第193話 行事
「二学期は色々な行事がありますけど、皆さんもあんまり浮かれないで、自覚を持って行動してください」
先生がそんなことを言っているが……自覚ってなんだろうか? いまいちわからない。
というか、二学期は行事が多いのか。確かに言われてみれば学園祭や修学旅行なんかも二学期に行われる。
一学期以上に色々なことがあって大変そうだなぁ……となんとなく思ってしまった。
ふと、俺は前の席の前野の髪の毛を見つめてしまう。相変わらず艷やかで美しかった。
……ではなくて、未だに俺の中に引っかかっている、前野が夏祭りで言おうとした言葉……あの続きをどこかで聞かなくてはいけない。それがどこかの行事になるのか、あるいは……。
と、そんなことを考えていると、前野がいきなり振り返った。
「楽しみだね」
小声でそう言って、すぐに前野は俺に背中を向ける。楽しみ……確かに楽しみではある。
しかし、同時に俺はこれから前野との関係はどのようになっていくのだろうか……それは俺自身の選択によって変わってくるのだろうけど。
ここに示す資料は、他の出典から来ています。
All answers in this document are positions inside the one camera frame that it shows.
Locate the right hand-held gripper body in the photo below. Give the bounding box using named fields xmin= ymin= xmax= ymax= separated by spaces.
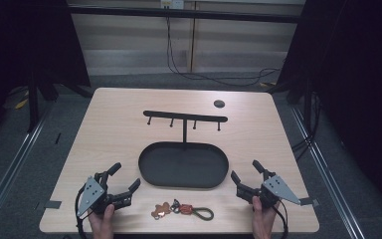
xmin=236 ymin=171 xmax=302 ymax=210

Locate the black curtain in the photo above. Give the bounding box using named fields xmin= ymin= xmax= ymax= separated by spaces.
xmin=276 ymin=0 xmax=382 ymax=213
xmin=0 ymin=0 xmax=93 ymax=147

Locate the white wall outlet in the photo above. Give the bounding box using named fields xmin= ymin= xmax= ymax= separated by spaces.
xmin=160 ymin=0 xmax=185 ymax=10

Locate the black horizontal bar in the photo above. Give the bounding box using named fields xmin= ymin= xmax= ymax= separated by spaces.
xmin=67 ymin=4 xmax=302 ymax=25

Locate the metal floor rail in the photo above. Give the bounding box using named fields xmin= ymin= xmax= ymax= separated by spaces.
xmin=0 ymin=108 xmax=49 ymax=231
xmin=289 ymin=105 xmax=367 ymax=239

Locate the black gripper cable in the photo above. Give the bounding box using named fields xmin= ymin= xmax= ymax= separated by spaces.
xmin=74 ymin=185 xmax=91 ymax=239
xmin=272 ymin=204 xmax=289 ymax=239

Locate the black key rack with tray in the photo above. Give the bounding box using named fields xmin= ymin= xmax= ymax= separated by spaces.
xmin=137 ymin=110 xmax=230 ymax=190

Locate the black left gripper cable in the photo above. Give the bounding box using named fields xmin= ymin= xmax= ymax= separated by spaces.
xmin=74 ymin=185 xmax=91 ymax=239

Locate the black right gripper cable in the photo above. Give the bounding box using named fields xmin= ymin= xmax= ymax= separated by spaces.
xmin=272 ymin=204 xmax=289 ymax=239

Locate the keychain with brown leather tag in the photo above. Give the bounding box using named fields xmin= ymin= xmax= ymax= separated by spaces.
xmin=150 ymin=198 xmax=215 ymax=222

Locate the black cable on wall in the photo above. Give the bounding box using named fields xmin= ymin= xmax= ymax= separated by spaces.
xmin=164 ymin=15 xmax=283 ymax=89

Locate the black metal stand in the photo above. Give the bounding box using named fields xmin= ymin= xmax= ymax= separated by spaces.
xmin=26 ymin=64 xmax=61 ymax=133

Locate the person's left hand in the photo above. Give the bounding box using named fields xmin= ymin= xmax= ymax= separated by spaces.
xmin=88 ymin=203 xmax=115 ymax=239

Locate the grey tape piece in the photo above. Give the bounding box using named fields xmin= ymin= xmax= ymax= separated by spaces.
xmin=43 ymin=199 xmax=63 ymax=210
xmin=299 ymin=196 xmax=320 ymax=207

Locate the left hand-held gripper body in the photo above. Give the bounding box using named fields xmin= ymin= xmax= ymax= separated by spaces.
xmin=76 ymin=170 xmax=134 ymax=217

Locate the bundle of black floor cables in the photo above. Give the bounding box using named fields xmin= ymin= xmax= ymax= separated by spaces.
xmin=290 ymin=91 xmax=323 ymax=162

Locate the yellow floor tape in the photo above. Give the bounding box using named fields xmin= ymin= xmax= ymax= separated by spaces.
xmin=14 ymin=90 xmax=31 ymax=111

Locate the person's right hand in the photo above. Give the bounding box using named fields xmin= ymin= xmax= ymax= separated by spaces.
xmin=251 ymin=195 xmax=281 ymax=239

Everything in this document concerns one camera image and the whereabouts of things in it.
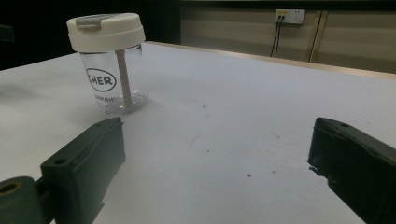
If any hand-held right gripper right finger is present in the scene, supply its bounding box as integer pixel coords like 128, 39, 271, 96
306, 117, 396, 224

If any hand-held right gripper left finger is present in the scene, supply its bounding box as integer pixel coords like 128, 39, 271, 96
40, 116, 127, 224

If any clear cup with white lid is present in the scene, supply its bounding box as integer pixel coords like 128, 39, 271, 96
65, 12, 149, 115

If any black cable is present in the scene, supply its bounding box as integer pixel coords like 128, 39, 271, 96
270, 15, 282, 58
275, 16, 286, 59

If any white wall socket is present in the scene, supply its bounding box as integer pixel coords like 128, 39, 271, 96
275, 8, 306, 25

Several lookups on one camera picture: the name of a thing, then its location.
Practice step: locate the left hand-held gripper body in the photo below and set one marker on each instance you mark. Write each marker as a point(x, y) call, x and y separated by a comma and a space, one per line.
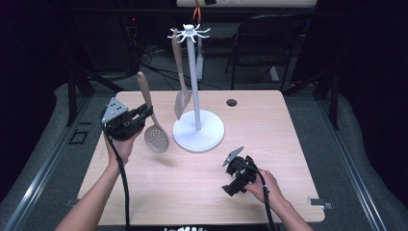
point(120, 125)

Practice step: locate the white power strip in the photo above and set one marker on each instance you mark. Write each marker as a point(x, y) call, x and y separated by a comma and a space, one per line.
point(274, 74)

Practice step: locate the black folding chair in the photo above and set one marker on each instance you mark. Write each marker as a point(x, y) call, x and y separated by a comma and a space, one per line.
point(266, 35)

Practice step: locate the person's left hand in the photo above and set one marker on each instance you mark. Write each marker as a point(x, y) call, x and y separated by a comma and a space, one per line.
point(123, 149)

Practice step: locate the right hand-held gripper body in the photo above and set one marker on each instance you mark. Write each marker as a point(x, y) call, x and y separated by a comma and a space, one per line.
point(240, 170)

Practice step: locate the grey table bracket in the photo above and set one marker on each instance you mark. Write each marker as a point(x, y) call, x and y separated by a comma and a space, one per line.
point(72, 202)
point(320, 203)

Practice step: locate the person's right hand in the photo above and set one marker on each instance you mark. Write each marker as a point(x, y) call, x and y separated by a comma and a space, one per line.
point(266, 187)

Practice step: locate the beige solid spatula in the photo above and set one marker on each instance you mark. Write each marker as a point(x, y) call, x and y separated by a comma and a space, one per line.
point(183, 99)

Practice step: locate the dark equipment with red light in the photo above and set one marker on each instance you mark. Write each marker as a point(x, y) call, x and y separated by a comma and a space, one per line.
point(132, 38)

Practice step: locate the black tape square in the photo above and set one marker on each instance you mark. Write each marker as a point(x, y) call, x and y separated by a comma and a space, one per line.
point(78, 137)

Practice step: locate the black metal stand frame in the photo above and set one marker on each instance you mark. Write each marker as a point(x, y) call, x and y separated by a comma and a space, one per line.
point(72, 96)
point(334, 102)

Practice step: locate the white object at picture edge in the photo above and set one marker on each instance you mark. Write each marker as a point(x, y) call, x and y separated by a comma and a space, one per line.
point(184, 229)

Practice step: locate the white utensil rack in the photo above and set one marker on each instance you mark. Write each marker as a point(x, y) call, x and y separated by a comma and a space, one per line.
point(198, 131)

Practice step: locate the aluminium floor rail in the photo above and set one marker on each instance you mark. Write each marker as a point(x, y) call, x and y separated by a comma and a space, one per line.
point(352, 179)
point(41, 183)

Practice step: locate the beige round skimmer spoon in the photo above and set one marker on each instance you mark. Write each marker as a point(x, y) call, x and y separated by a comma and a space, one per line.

そんなことを考えていると、午前中の授業が終わってしまった。昼休みになる。
「後田さん」
と、俺に呼びかけてきたのは……端井だった。
「……なんだ?」
「ちょっと、来てください」
と、半ば強引に端井は俺を連れて行こうとする。
「……わ、わかったから! 引っ張るなって」
俺がそういうとようやく端井は俺を解放してくれた。
「早く、来てください」
何かを急いでいるように端井はそう言う。ふと、前野の席を見ると、前野はすでに教室を出ていってしまった後のようだった。
「後田さん」
俺は端井に呼ばれて、渋々そちらに向かったのだった。